Hartos lectores se han comunicado para comentar y apostrofar lo ya visto por usted en este episodio tristísimo en Culiacán donde AMLO se rindió, dejó de gobernar y entregó el País a los narcotraficantes al soltar al joven Ovidio Guzmán, capturado en dicha ciudad. Lectores atentos, como usted, me favorecen con su atención y lectura, me han comentado de mi tirada de naipes en la larga saga aquí publicada de “Violencia / inseguridad”, la cual lleva 17 entregas a la fecha, donde una de mis tiradas de naipes era la siguiente: AMLO no puede. AMLO dejó el País a la deriva en materia de seguridad; lo anterior se ha materializado rudamente con este episodio de violencia extrema. No es cuestión de tener una bola de cristal, sino de unir piezas de un puzle, meditar un poco y esperar ver cómo caen los frutos maduros del árbol. No adivino nada: es cuestión de leer, observar y reflexionar.

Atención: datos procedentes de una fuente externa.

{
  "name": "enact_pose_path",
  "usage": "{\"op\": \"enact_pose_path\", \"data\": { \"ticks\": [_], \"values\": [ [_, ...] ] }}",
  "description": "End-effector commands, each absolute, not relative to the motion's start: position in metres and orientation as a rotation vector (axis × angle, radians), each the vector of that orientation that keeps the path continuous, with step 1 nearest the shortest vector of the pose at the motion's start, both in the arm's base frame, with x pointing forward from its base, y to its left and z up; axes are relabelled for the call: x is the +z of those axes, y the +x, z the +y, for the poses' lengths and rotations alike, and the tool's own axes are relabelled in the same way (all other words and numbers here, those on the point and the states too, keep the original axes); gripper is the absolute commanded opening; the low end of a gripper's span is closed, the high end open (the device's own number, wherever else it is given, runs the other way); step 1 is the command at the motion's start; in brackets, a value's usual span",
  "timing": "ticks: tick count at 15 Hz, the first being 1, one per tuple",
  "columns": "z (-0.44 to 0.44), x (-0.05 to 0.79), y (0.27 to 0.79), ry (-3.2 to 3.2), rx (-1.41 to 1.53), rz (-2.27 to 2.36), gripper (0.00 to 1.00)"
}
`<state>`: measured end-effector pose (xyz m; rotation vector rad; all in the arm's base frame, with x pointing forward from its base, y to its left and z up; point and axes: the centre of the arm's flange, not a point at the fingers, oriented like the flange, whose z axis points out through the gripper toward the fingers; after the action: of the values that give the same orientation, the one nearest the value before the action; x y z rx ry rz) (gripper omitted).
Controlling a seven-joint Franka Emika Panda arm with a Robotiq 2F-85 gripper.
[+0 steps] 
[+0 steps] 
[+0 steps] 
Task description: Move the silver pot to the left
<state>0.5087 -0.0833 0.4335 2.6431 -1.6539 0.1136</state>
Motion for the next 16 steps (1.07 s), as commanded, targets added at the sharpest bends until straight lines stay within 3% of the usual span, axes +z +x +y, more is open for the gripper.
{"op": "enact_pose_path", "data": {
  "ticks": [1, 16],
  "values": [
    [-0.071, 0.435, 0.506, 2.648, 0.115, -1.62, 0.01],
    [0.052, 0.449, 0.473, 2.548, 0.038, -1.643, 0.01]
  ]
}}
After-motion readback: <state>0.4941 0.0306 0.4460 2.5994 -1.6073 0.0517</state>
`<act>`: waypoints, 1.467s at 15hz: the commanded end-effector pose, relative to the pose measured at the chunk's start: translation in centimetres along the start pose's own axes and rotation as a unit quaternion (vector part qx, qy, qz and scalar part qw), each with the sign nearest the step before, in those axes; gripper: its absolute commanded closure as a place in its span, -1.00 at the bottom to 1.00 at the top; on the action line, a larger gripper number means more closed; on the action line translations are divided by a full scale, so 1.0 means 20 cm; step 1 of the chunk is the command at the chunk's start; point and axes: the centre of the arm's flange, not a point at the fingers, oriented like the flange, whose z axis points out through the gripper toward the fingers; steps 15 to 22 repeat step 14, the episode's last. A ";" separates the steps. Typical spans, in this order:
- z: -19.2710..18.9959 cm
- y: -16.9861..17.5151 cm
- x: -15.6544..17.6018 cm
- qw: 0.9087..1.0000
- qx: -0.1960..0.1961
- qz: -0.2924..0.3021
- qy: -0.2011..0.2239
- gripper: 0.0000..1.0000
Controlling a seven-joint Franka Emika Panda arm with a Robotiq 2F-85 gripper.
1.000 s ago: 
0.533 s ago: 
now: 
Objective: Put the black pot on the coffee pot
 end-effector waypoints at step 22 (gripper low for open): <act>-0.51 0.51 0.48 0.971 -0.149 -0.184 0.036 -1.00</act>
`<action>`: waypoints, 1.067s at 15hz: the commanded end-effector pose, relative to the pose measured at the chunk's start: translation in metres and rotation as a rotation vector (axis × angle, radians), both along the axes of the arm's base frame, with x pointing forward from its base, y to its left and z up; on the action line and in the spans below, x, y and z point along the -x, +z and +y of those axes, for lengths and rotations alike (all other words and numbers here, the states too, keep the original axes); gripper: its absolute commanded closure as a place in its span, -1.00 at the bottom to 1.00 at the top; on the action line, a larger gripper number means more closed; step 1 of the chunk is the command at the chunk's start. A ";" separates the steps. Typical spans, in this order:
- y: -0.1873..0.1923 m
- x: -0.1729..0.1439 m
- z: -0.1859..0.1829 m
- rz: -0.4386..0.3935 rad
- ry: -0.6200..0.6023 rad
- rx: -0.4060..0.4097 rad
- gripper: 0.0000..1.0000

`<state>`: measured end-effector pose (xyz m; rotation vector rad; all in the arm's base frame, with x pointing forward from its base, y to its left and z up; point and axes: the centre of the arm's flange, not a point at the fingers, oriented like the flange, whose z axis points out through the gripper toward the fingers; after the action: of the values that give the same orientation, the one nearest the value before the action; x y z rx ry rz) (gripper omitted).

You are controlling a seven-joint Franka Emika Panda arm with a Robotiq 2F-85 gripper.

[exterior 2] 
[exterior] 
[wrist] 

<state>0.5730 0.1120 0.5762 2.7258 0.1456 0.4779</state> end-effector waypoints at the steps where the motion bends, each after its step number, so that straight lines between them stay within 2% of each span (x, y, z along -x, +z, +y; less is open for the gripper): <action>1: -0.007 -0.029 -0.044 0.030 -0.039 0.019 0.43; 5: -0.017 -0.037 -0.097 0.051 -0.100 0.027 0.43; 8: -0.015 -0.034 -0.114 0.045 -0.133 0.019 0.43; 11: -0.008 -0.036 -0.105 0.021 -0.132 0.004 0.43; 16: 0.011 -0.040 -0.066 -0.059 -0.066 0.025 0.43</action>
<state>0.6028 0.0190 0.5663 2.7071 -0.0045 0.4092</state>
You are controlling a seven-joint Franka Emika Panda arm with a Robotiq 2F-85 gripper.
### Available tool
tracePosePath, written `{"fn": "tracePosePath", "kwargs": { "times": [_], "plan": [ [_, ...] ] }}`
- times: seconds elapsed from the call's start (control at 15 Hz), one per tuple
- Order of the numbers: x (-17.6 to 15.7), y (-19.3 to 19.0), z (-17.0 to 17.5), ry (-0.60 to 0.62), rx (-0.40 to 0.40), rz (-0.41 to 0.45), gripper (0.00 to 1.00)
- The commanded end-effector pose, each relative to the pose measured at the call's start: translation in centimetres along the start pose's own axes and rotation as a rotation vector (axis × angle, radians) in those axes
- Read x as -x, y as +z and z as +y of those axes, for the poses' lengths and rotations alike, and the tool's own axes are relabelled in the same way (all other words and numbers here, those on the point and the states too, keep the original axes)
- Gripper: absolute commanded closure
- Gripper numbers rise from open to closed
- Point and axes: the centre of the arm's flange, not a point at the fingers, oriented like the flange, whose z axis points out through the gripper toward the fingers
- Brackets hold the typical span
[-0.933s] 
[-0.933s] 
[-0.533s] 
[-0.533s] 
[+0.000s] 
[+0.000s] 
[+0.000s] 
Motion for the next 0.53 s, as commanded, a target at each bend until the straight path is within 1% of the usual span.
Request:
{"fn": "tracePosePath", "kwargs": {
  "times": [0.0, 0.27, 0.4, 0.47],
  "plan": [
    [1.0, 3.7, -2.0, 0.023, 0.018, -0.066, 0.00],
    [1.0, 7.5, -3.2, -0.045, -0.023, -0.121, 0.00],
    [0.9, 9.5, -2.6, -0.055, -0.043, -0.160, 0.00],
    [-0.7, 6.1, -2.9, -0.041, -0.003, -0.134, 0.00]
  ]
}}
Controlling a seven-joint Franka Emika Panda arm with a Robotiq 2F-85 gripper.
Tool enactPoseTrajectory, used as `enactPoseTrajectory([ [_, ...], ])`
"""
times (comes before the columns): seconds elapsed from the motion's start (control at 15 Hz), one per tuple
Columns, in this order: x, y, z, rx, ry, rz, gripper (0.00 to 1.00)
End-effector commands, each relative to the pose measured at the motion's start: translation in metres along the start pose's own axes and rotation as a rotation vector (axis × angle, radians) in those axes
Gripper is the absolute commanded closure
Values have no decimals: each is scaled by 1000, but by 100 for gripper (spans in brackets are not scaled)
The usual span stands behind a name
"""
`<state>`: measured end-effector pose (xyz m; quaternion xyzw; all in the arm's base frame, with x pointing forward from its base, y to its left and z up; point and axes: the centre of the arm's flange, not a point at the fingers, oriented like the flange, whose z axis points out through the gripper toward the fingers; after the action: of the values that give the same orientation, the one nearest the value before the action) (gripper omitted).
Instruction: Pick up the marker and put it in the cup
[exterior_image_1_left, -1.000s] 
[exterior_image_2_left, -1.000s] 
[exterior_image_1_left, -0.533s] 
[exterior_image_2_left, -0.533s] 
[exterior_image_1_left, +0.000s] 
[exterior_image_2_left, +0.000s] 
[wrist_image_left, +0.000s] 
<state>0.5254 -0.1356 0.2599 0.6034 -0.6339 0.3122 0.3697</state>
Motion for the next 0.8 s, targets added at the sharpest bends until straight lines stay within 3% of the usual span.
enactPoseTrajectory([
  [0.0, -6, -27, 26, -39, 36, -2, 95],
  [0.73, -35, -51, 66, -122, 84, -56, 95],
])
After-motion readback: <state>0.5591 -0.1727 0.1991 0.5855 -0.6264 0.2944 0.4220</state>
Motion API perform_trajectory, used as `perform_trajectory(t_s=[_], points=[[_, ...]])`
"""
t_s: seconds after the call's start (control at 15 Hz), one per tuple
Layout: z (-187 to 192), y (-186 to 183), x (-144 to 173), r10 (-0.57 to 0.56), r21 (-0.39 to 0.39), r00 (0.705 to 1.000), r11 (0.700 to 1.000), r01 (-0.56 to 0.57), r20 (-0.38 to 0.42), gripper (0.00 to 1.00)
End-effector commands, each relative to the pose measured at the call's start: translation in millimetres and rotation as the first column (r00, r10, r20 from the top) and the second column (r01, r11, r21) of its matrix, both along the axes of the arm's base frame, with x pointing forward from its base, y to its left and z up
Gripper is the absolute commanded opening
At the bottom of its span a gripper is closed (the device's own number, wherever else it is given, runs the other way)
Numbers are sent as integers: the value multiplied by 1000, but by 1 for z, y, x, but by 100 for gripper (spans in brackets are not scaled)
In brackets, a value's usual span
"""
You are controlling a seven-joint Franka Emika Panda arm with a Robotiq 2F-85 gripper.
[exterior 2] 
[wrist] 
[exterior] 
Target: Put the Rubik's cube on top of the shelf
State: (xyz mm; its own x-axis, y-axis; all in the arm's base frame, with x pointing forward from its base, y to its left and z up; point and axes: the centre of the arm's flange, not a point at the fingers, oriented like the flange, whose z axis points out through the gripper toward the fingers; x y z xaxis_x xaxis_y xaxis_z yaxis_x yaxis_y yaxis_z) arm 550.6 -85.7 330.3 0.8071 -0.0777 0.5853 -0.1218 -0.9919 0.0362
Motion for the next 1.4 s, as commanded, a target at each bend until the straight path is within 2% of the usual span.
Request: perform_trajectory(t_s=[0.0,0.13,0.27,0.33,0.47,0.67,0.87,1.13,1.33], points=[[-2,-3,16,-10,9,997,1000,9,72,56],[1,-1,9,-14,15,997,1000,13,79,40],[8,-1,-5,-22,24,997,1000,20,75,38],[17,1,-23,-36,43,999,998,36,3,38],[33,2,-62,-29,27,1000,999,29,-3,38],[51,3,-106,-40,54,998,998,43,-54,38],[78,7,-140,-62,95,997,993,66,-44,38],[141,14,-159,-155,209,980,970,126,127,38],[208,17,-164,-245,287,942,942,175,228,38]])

Por lo demás, usted lo sabe: cuando quiero clarificar mis ideas en materia política y sociológica, siempre vuelvo, regreso a la poesía y narrativa. Alta y medular poesía y narrativa. Poesía con sustancia, linfa, tendones, huesos y tuétanos. No leo a politólogos ni a los sesudos “analistas” de la realidad diaria. Esos vaivenes de opiniones no me interesan, poco me interesaban antes. Hoy nada. ¿Hablar sobre la crítica de las sociedades modernas? Nada más alejado, entonces, si usted lee a psicólogos, economistas, sociólogos… es decir, esos profetas de la inmediatez rutinaria. Los retratos más vivos, críticos y puntillosos sobre nuestra realidad, nuestro pasado y nuestro futuro, nuestras diferencias, yerros y vicios nos los ofrecen las descripciones y estampas poéticas de T.S. Eliot, las palabras bien medidas de Franz Kafka, la pasión de Marcel Proust, la sorna e ironía de Oscar Wilde.

¿Quiere usted saber todo sobre la condición humana y aprender lo importante sobre política? Lea todo William Shakespeare. ¿Maldad, pasiones, ajuste de cuentas, amores y desdichas, venganzas? Lea William Shakespeare. ¿Quiere usted hurgar en la desolación del ser humano, en sus luchas y guerras internas, quiere usted saber sobre su melancolía y sus desdichas, sobre el mundo contemporáneo el cual habitamos: edificios de cemento, hormigón y frías paredes, casas y calles recorridos por sombras y no humanos, los cuales vagan en el reino de la maldad y la esterilidad con un andar macilento y lerdo? Lea “The Waste Land” de T.S. Eliot. Escribe un profeta de lo humano y del desastre, José Emilio Pacheco: “La historia es el recuento de la discordia / que no termina nunca. / El zarpazo bestial es tan humano / como la dentellada”.

LETRAS MINÚSCULAS

“Así es como termina el mundo… no con una explosión, sino con un gemido”. Versos poderosos y perfectos de T. S. Eliot. Un gemido. México gime su dolor y tristeza al tener a AMLO como gobernante.